- Required work
Copy out every line of the data that has the word "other" somewhere in it.

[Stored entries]

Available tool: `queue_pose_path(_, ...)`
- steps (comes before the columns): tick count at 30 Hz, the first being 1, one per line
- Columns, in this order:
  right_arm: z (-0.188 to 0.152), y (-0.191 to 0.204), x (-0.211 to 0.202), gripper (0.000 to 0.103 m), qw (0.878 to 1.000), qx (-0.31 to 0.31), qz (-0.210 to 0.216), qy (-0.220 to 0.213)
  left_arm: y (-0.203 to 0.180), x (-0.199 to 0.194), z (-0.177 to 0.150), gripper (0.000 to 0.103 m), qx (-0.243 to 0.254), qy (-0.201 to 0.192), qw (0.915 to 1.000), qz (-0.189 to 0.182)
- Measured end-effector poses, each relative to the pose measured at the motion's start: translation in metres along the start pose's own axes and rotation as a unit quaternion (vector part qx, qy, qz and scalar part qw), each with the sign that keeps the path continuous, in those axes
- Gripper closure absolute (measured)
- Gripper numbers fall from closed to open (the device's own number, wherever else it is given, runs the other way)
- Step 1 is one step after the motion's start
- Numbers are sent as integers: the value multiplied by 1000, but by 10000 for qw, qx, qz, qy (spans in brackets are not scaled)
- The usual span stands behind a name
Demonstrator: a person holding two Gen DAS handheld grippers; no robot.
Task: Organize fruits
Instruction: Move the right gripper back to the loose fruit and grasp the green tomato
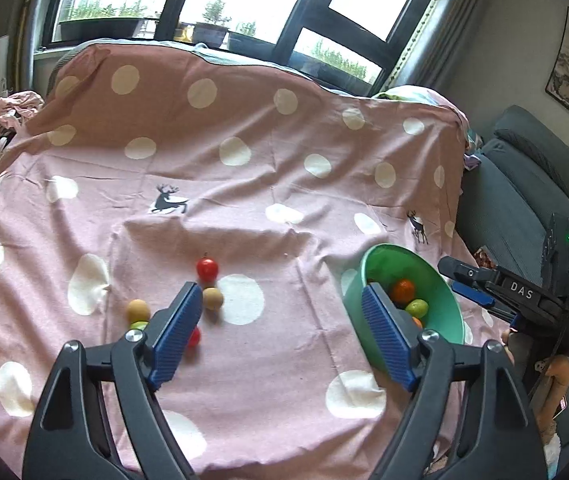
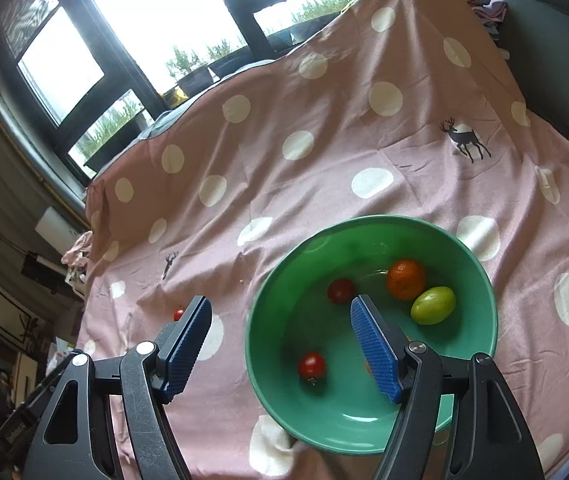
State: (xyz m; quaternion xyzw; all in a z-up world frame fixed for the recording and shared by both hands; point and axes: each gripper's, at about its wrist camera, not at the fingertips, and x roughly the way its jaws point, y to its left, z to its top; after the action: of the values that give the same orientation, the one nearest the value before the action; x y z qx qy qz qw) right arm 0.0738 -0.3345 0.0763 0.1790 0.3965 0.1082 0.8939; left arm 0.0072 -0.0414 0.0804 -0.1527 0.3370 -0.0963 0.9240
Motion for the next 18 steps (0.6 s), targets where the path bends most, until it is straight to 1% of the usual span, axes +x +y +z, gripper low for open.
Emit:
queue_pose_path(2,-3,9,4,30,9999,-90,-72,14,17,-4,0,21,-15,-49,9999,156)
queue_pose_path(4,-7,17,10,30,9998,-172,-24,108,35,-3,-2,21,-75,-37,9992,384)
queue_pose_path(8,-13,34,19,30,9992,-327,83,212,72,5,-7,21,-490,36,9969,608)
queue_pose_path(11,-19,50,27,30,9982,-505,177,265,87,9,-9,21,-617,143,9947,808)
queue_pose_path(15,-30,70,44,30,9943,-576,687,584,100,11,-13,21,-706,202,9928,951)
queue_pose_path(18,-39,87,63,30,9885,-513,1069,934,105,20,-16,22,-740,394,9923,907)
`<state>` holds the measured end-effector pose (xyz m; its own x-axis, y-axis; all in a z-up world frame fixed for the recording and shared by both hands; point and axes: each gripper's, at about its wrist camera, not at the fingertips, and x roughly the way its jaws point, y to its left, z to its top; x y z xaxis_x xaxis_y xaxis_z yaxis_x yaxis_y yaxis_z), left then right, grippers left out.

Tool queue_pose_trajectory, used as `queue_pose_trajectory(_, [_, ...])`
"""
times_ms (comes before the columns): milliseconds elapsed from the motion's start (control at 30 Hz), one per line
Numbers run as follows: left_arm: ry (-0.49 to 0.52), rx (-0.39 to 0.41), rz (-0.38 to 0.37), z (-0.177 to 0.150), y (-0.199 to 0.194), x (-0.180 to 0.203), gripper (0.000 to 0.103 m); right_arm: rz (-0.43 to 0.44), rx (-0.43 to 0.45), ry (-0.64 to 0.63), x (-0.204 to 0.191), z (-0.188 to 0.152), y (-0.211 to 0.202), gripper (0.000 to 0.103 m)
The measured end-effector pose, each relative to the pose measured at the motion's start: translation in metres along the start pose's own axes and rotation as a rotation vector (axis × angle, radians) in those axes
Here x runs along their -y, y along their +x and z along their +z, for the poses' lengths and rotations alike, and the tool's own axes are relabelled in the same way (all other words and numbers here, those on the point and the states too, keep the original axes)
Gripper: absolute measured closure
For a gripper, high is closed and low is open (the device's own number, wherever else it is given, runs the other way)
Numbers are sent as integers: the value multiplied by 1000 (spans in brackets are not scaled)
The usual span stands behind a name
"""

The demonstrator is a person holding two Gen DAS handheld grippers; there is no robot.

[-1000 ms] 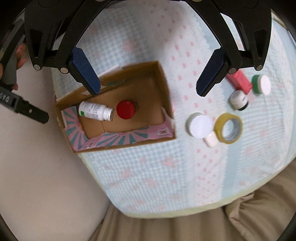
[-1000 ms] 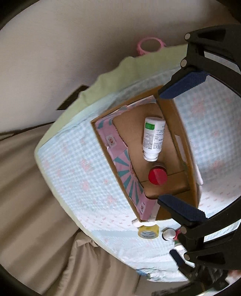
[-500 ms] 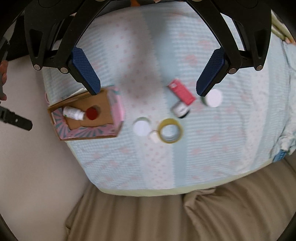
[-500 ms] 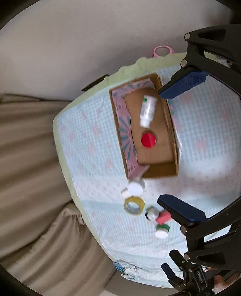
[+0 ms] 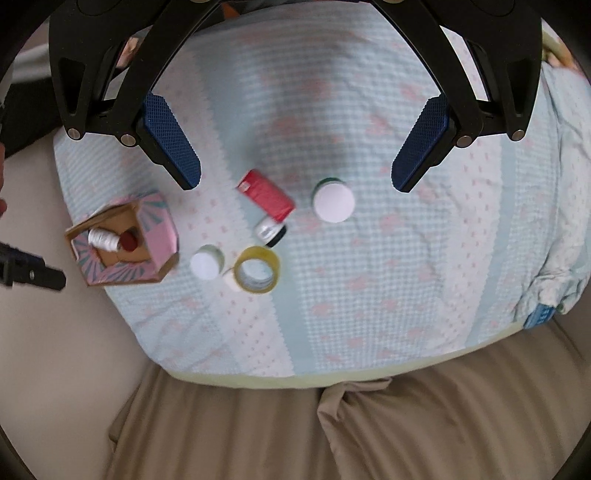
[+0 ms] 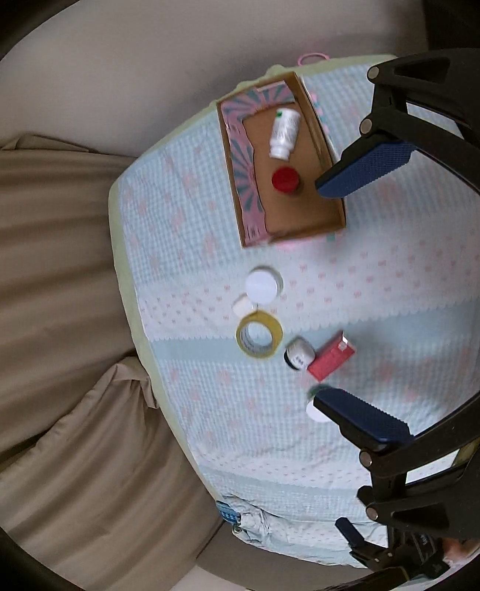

- Solution for this problem
- Gripper numbers fall from closed to open (the device's own number, wherever else it is given, runs the other way)
Here x runs along their -y, y along their +x and z along their +z, for the poses' lengths and rotations alike, and the tool's own axes are relabelled in the same way (all other words and numbers here, those on the point and the states too, keep the original axes)
For a gripper, high is closed and low is open (the device's own number, wherever else it is given, runs the other way)

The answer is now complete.